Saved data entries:
^^^^
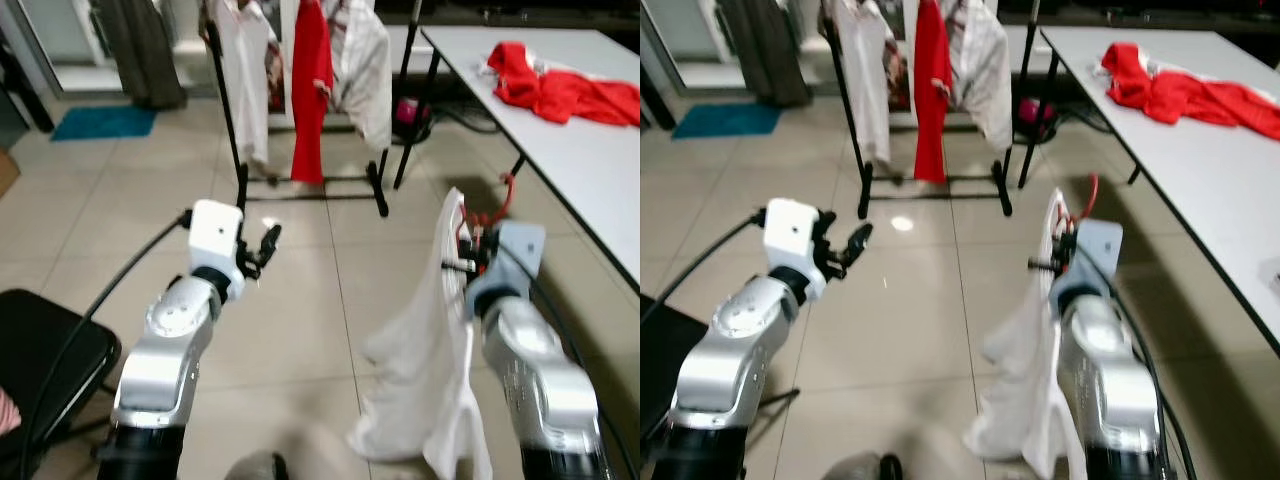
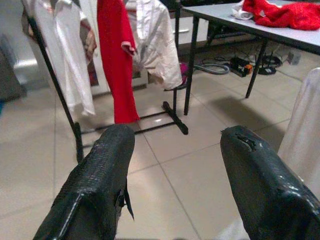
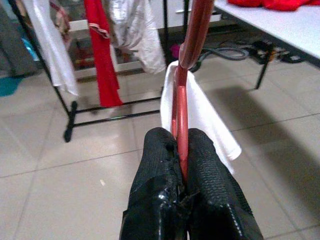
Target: Hang hanger
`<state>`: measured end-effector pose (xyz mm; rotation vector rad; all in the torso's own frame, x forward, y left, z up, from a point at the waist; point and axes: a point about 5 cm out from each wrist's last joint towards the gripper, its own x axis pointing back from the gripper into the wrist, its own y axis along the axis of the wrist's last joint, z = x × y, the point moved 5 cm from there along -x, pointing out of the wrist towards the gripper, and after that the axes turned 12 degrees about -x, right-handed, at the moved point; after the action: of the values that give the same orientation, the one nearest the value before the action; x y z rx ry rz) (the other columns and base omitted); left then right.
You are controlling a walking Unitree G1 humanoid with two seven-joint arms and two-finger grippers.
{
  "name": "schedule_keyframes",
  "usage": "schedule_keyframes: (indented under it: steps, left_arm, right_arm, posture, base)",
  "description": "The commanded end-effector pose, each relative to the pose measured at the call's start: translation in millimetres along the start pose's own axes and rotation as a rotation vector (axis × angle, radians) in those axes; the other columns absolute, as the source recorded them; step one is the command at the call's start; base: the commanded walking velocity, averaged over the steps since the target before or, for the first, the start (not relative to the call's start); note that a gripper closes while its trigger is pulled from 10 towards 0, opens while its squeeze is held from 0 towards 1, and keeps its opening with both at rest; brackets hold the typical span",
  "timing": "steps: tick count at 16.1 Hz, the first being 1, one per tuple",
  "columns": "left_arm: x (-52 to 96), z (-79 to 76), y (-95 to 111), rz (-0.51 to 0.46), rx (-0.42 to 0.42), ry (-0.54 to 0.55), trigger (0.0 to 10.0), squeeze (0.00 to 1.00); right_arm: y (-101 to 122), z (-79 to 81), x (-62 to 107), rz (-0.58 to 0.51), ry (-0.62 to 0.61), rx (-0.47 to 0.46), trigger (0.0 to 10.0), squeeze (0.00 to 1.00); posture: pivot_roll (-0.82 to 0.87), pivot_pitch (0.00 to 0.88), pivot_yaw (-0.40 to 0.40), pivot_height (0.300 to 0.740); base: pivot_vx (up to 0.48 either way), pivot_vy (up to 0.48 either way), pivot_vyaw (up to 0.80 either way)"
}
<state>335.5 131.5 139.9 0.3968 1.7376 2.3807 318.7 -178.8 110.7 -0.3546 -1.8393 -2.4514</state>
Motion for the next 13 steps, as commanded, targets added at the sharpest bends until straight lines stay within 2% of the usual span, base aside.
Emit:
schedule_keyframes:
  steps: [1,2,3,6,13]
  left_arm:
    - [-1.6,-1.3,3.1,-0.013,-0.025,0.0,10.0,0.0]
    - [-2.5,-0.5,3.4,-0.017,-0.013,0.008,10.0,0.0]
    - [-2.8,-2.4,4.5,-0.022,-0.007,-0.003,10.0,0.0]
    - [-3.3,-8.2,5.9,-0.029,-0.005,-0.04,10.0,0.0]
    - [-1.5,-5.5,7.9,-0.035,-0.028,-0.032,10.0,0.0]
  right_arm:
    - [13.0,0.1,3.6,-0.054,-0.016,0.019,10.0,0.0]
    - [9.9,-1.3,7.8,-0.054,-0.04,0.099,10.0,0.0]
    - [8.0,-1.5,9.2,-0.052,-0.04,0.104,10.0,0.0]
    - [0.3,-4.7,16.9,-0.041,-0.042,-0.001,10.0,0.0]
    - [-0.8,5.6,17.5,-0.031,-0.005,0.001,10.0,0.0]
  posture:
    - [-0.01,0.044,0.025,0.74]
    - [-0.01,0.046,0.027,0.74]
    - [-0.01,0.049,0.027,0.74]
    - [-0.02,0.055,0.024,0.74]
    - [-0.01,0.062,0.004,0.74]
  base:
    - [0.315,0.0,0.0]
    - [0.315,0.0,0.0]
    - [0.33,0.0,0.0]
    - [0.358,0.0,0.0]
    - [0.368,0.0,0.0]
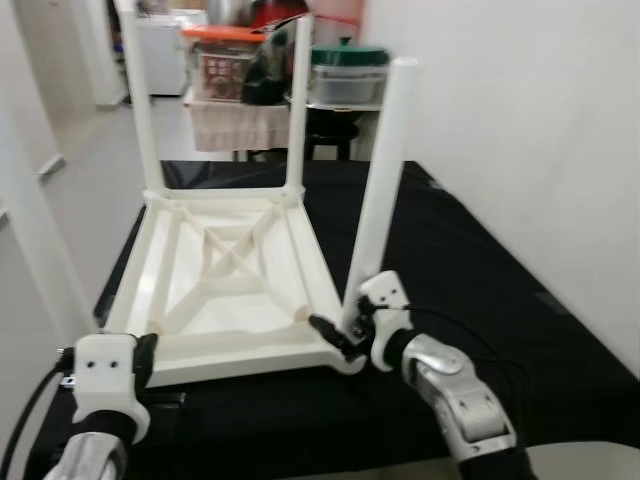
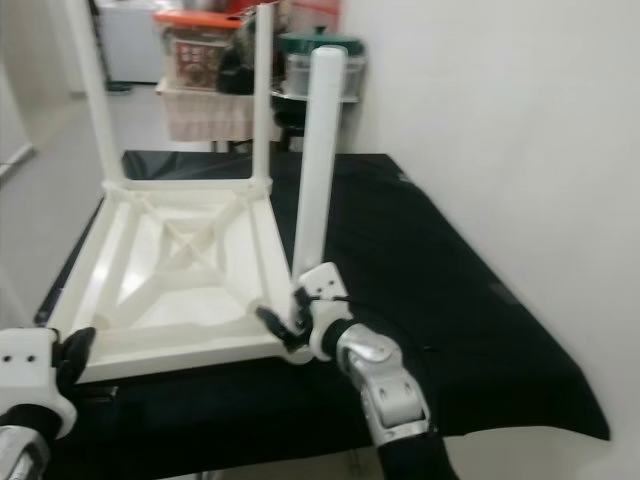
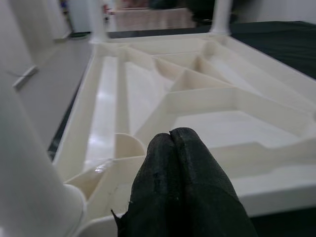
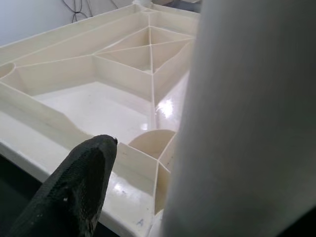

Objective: Building children table

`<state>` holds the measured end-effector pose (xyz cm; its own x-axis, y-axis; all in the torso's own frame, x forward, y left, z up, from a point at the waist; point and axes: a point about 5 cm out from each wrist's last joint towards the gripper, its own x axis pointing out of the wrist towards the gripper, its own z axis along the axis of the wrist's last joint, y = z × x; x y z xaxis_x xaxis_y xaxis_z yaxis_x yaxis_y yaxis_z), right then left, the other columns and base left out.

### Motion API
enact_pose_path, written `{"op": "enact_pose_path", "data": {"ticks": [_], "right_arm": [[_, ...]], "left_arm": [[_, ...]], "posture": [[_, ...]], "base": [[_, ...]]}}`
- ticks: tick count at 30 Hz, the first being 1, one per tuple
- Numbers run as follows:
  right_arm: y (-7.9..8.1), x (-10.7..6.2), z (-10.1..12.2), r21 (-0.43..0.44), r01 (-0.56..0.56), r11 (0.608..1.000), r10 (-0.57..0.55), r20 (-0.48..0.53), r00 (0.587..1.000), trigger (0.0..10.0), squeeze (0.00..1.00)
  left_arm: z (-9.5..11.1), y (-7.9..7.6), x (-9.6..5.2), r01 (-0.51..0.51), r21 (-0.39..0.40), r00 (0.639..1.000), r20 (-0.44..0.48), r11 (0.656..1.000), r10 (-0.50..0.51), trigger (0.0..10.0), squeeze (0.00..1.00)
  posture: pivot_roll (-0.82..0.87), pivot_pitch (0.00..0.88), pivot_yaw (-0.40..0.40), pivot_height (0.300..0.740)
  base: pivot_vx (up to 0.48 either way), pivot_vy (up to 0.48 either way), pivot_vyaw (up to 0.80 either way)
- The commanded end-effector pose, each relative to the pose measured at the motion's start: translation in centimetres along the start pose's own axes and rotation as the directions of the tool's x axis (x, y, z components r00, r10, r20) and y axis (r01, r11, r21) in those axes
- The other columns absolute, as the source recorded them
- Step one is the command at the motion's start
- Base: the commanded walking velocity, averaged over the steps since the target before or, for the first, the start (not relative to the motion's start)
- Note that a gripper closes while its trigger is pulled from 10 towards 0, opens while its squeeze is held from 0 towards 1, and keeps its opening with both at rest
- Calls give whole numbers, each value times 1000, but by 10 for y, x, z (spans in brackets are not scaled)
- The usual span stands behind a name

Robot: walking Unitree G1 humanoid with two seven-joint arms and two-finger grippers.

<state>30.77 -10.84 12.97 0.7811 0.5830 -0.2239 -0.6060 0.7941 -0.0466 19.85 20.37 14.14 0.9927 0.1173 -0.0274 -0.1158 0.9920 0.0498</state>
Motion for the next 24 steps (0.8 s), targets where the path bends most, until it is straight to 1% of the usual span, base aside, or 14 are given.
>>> {"op": "enact_pose_path", "data": {"ticks": [1, 7, 9, 11, 14, 15, 16, 17, 18, 20, 21, 22, 23, 24], "right_arm": [[-1, 3, 4, -18, 8, 1000, -8, -9, 1000, 10000, 0], [-3, 3, 5, -13, 41, 999, -41, -11, 999, 10000, 0], [-4, 3, 5, -11, 46, 999, -46, -12, 999, 10000, 0], [-4, 4, 4, -9, 50, 999, -50, -15, 999, 10000, 0], [-4, 4, 3, -5, 53, 999, -53, -20, 998, 10000, 0], [-4, 4, 3, -5, 53, 999, -53, -20, 998, 10000, 0], [-4, 5, 3, -3, 54, 999, -54, -22, 998, 10000, 0], [-4, 5, 3, 0, 55, 998, -55, -24, 998, 10000, 0], [-4, 5, 2, 6, 56, 998, -56, -25, 998, 10000, 0], [-4, 5, 2, 6, 56, 998, -56, -25, 998, 10000, 0], [-4, 5, 2, 10, 57, 998, -57, -26, 998, 10000, 0], [-4, 5, 2, 14, 57, 998, -57, -27, 998, 10000, 0], [-4, 5, 2, 14, 57, 998, -57, -27, 998, 10000, 0], [-4, 5, 2, 17, 57, 998, -56, -27, 998, 10000, 0]], "left_arm": [[2, -3, -2, 13, 1, 1000, 13, 1000, -13, 10000, 0], [-1, 0, -7, 9, -8, 1000, -3, 1000, -9, 10000, 0], [-6, 2, -14, -3, -11, 1000, -27, 1000, 3, 10000, 0], [-12, 8, -26, -36, -7, 998, -59, 999, 35, 10000, 0], [-15, 20, -39, -108, 0, 992, -62, 994, 108, 10000, 0], [-15, 20, -39, -108, 0, 992, -62, 994, 108, 10000, 0], [-14, 25, -43, -137, -11, 989, -56, 991, 136, 10000, 35], [-14, 30, -46, -163, -18, 986, -50, 987, 162, 10000, 243], [-15, 37, -50, -201, -16, 979, -45, 979, 200, 10000, 1000], [-15, 37, -50, -201, -16, 979, -45, 979, 200, 10000, 1000], [-14, 41, -53, -225, -12, 974, -42, 974, 224, 10000, 1000], [-14, 50, -55, -276, -8, 961, -31, 961, 276, 10000, 1000], [-14, 50, -55, -276, -8, 961, -31, 961, 276, 10000, 1000], [-14, 56, -57, -310, -6, 950, -23, 951, 310, 10000, 1000]], "posture": [[61, 0, -49, 740], [67, 0, -47, 740], [70, 0, -48, 740], [79, 0, -47, 740], [79, 0, -47, 740], [79, 0, -47, 740], [79, 0, -47, 740], [79, 0, -47, 740], [79, 0, -47, 740], [79, 0, -47, 740], [97, 0, -49, 740], [97, 0, -47, 740], [97, 0, -47, 740], [97, 0, -47, 740]], "base": [[0, 0, 0], [0, 0, 0], [0, 0, 0], [0, 0, 0], [0, 0, 0], [0, 0, 0], [0, 0, 0], [0, 0, 0], [0, 0, 0], [0, 0, 0], [0, 0, 0], [0, 0, 0], [0, 0, 0], [0, 0, 0]]}}
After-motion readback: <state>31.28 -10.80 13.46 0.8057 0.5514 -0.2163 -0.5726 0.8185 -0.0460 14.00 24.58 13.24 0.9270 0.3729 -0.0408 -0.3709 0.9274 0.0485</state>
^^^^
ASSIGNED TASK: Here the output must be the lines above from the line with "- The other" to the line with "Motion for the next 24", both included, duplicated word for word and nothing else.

RESPONSE FOR THIS EXERCISE:
- The other columns absolute, as the source recorded them
- Step one is the command at the motion's start
- Base: the commanded walking velocity, averaged over the steps since the target before or, for the first, the start (not relative to the motion's start)
- Note that a gripper closes while its trigger is pulled from 10 towards 0, opens while its squeeze is held from 0 towards 1, and keeps its opening with both at rest
- Calls give whole numbers, each value times 1000, but by 10 for y, x, z (spans in brackets are not scaled)
- The usual span stands behind a name

Robot: walking Unitree G1 humanoid with two seven-joint arms and two-finger grippers.

<state>30.77 -10.84 12.97 0.7811 0.5830 -0.2239 -0.6060 0.7941 -0.0466 19.85 20.37 14.14 0.9927 0.1173 -0.0274 -0.1158 0.9920 0.0498</state>
Motion for the next 24 steps (0.8 s), targets where the path bends most, until it is straight to 1% of the usual span, base aside, or 14 are given.

That completes the output for this exercise.